Hospital de Clínicas de Porto Alegre, Porto Alegre (HCPA), RS - Brasil.
Hospital Nossa Senhora da Conceição (HNSC), Porto Alegre, RS - Brasil.
Arq Bras Cardiol. 2024 Mar 4;120(12):e20230441. doi: 10.36660/abc.20230441. eCollection 2024.
Central Illustration : Performance of the SHARPEN Score and the Charlson Comorbidity Index for In-Hospital and Post-Discharge Mortality Prediction in Infective Endocarditis.
SHARPEN was the first dedicated score for in-hospital mortality prediction in infective endocarditis (IE) regardless of cardiac surgery.
To analyze the ability of the SHARPEN score to predict in-hospital and post-discharge mortality and compare it with that of the Charlson comorbidity index (CCI).
Retrospective cohort study including definite IE (Duke modified criteria) admissions from 2000 to 2016. The area under the ROC curve (AUC-ROC) was calculated to assess predictive ability. Kaplan-Meier curves and Cox regression was performed. P-value < 0.05 was considered statistically significant.
We studied 179 hospital admissions. In-hospital mortality was 22.3%; 68 (38.0%) had cardiac surgery. Median (interquartile range, IQR) SHARPEN and CCI scores were 9(7-11) and 3(2-6), respectively. SHARPEN had better in-hospital mortality prediction than CCI in non-operated patients (AUC-ROC 0.77 vs. 0.62, p = 0.003); there was no difference in overall (p = 0.26) and in operated patients (p = 0.41). SHARPEN > 10 at admission was associated with decreased in-hospital survival in the overall (HR 3.87; p < 0.001), in non-operated (HR 3.46; p = 0.006) and operated (HR 6.86; p < 0.001) patients. CCI > 3 at admission was associated with worse in-hospital survival in the overall (HR 3.0; p = 0.002), and in operated patients (HR 5.57; p = 0.005), but not in non-operated patients (HR 2.13; p = 0.119). Post-discharge survival was worse in patients with SHARPEN > 10 (HR 3.11; p < 0.001) and CCI > 3 (HR 2.63; p < 0.001) at admission; however, there was no difference in predictive ability between these groups.
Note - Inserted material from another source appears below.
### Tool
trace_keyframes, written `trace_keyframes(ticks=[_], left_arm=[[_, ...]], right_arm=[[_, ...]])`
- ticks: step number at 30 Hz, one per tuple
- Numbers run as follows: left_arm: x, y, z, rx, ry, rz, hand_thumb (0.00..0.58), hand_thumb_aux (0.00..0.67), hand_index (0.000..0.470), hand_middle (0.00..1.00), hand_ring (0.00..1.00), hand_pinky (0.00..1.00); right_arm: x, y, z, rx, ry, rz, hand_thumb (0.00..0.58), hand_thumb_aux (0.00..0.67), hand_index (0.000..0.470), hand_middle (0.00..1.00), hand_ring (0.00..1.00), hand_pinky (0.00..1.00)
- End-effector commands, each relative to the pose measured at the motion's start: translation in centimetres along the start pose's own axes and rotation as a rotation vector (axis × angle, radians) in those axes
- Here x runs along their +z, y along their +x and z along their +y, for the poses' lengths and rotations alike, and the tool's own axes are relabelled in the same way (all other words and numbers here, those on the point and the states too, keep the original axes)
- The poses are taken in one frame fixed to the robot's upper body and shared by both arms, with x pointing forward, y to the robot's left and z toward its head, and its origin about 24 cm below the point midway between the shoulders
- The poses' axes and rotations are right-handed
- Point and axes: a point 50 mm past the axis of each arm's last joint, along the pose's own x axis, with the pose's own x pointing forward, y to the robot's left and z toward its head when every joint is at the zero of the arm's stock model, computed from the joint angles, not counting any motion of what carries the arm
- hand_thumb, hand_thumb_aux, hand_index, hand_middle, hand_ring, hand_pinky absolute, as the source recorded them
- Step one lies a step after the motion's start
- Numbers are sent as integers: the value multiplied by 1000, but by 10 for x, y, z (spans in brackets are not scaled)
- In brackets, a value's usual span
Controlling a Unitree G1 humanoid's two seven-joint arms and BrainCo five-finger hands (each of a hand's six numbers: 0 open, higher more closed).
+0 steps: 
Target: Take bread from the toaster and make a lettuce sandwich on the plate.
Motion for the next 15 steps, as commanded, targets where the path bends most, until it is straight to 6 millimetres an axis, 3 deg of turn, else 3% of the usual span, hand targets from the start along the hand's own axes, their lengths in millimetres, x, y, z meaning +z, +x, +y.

SHARPEN was superior to CCI in predicting in-hospital mortality in non-operated patients. There was no difference between the scores regarding post-discharge mortality.
中心插图:SHARPEN 评分和 Charlson 合并症指数在感染性心内膜炎住院和出院后死亡率预测中的表现。
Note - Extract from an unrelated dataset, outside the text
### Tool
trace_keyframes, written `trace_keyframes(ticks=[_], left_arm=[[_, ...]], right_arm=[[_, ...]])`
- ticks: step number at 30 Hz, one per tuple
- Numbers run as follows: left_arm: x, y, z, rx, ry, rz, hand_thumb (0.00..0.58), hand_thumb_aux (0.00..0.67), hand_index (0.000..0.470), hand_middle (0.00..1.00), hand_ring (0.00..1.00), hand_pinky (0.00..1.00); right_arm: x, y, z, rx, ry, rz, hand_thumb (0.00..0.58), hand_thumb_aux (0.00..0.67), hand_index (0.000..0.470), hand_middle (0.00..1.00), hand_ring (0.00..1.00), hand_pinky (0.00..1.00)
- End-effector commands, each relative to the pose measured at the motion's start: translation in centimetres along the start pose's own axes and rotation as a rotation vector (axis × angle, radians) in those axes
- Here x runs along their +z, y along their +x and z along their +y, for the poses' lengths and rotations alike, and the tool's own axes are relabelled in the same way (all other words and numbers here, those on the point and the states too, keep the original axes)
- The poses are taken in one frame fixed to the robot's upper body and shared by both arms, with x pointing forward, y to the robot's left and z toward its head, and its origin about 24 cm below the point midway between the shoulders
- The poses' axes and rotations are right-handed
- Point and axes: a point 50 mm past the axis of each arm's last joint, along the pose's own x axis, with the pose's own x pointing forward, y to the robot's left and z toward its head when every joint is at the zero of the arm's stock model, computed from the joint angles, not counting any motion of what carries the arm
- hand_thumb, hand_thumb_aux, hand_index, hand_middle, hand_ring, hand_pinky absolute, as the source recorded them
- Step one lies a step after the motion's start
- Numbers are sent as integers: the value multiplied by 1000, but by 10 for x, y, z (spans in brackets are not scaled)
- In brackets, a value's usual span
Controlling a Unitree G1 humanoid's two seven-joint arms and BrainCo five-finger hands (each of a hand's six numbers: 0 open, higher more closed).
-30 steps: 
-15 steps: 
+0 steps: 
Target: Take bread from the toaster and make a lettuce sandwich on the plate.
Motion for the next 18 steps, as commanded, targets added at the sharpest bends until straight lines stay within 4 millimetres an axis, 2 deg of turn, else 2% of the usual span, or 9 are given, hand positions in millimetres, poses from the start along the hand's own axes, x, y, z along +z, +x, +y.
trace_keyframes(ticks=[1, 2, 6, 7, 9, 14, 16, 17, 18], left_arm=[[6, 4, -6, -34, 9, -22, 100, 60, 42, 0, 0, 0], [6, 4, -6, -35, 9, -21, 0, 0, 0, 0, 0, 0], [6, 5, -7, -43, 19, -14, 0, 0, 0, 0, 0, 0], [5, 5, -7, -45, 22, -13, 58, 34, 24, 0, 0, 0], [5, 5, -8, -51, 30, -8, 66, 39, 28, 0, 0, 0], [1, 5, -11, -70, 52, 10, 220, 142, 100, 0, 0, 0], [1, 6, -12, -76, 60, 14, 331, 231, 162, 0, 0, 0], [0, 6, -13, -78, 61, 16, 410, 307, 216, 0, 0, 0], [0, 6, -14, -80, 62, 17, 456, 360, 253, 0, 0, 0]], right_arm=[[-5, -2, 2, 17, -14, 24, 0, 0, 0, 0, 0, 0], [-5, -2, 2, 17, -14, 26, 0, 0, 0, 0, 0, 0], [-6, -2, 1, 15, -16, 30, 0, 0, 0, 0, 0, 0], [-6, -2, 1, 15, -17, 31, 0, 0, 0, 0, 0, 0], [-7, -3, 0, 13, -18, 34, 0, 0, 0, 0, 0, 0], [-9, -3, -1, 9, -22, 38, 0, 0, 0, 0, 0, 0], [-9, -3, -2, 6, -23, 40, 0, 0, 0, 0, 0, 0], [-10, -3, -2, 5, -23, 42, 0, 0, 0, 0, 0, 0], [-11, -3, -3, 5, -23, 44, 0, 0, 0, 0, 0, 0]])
SHARPEN 是第一个专门用于预测感染性心内膜炎(IE)住院死亡率的评分,无论是否进行心脏手术。
分析 SHARPEN 评分预测住院和出院后死亡率的能力,并与 Charlson 合并症指数(CCI)进行比较。
回顾性队列研究纳入 2000 年至 2016 年期间确诊的 IE(杜克改良标准)住院患者。计算受试者工作特征曲线下面积(AUC-ROC)以评估预测能力。绘制 Kaplan-Meier 曲线和 Cox 回归。P 值<0.05 被认为具有统计学意义。
我们研究了 179 例住院患者。住院死亡率为 22.3%;68 例(38.0%)接受了心脏手术。SHARPEN 和 CCI 评分的中位数(四分位距,IQR)分别为 9(7-11)和 3(2-6)。SHARPEN 在非手术患者中的住院死亡率预测优于 CCI(AUC-ROC 0.77 与 0.62,p=0.003);在总体患者(p=0.26)和手术患者(p=0.41)中无差异。入院时 SHARPEN>10 与总体(HR 3.87;p<0.001)、非手术(HR 3.46;p=0.006)和手术(HR 6.86;p<0.001)患者的住院生存率降低相关。入院时 CCI>3 与总体(HR 3.0;p=0.002)和手术患者(HR 5.57;p=0.005)的住院生存率较差相关,但与非手术患者(HR 2.13;p=0.119)无关。入院时 SHARPEN>10(HR 3.11;p<0.001)和 CCI>3(HR 2.63;p<0.001)的患者出院后生存率较差;然而,这些组之间在预测能力方面没有差异。
SHARPEN 在预测非手术患者住院死亡率方面优于 CCI。两组在出院后死亡率方面没有差异。